437 S.W.3d 264, 2014 WL 1363672, 2014 Mo. App. LEXIS 395
CourtMissouri Court of Appeals
DecidedApril 8, 2014
DocketNo. WD 75596
StatusPublished
Cited by10 cases

This text of 437 S.W.3d 264 (State v. Key) is published on Counsel Stack Legal Research, covering Missouri Court of Appeals primary law. Counsel Stack provides free access to over 12 million legal documents including statutes, case law, regulations, and constitutions.

Bluebook
State v. Key, 437 S.W.3d 264, 2014 WL 1363672, 2014 Mo. App. LEXIS 395 (Mo. Ct. App. 2014).

Opinion

KAREN KING MITCHELL, Judge.

Deandre J. Key appeals his convictions and sentences, following a jury trial, for unlawful use of a weapon (Count III), under section 571.030, and armed criminal action (Count IV), under section 571.015.1 Key first claims that there is insufficient evidence to support his convictions.
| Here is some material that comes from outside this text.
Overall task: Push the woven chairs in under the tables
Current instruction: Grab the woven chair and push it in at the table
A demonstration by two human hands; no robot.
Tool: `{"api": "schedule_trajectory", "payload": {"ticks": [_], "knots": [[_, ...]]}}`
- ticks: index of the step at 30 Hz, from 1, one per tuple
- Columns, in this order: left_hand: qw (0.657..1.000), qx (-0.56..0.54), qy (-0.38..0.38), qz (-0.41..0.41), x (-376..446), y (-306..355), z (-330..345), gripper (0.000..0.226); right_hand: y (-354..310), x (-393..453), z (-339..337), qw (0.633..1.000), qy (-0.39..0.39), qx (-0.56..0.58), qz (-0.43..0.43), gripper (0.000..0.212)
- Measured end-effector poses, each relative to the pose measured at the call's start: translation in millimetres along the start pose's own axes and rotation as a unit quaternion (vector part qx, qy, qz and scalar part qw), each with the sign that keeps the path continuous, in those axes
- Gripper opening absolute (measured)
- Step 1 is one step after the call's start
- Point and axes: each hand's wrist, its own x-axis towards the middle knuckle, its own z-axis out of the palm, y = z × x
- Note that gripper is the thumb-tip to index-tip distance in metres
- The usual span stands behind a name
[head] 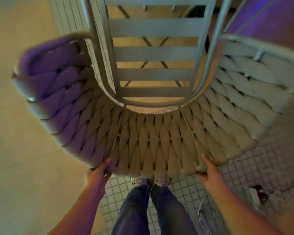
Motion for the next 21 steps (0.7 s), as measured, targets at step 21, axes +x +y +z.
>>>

In support of his insufficiency claim, Key argues that section 571.030.1(9) was enacted to criminalize the act of shooting a firearm from a motor vehicle, not at a motor vehicle. Therefore, he argues that because the State failed to present any evidence that he shot a firearm from a motor vehicle and, instead, presented evidence that he shot a firearm at a vehicle from the front yard of a townhouse complex, the evidence was insufficient to support his convictions under section 571.030.1(9) and the trial court erred in overruling his motion for judgment of acquittal. Key also claims that the trial court plainly erred in allowing testimony related to uncharged crimes. Finding no error, we affirm.

Factual and Procedural Background2

On the afternoon of April 28, 2011, Carolyn Hill and her husband, James Mack, were sitting in their parked vehicle, a 1991 Ford Explorer, in front of their townhouse in Kansas City, Missouri. While in the [266]*266vehicle, both Hill and Mack observed Key talking to Hill’s brother at the front door of their townhouse. Hill and Mack had recently been introduced to Key and were familiar with him, as they had seen him hanging around the townhouse complex in the past.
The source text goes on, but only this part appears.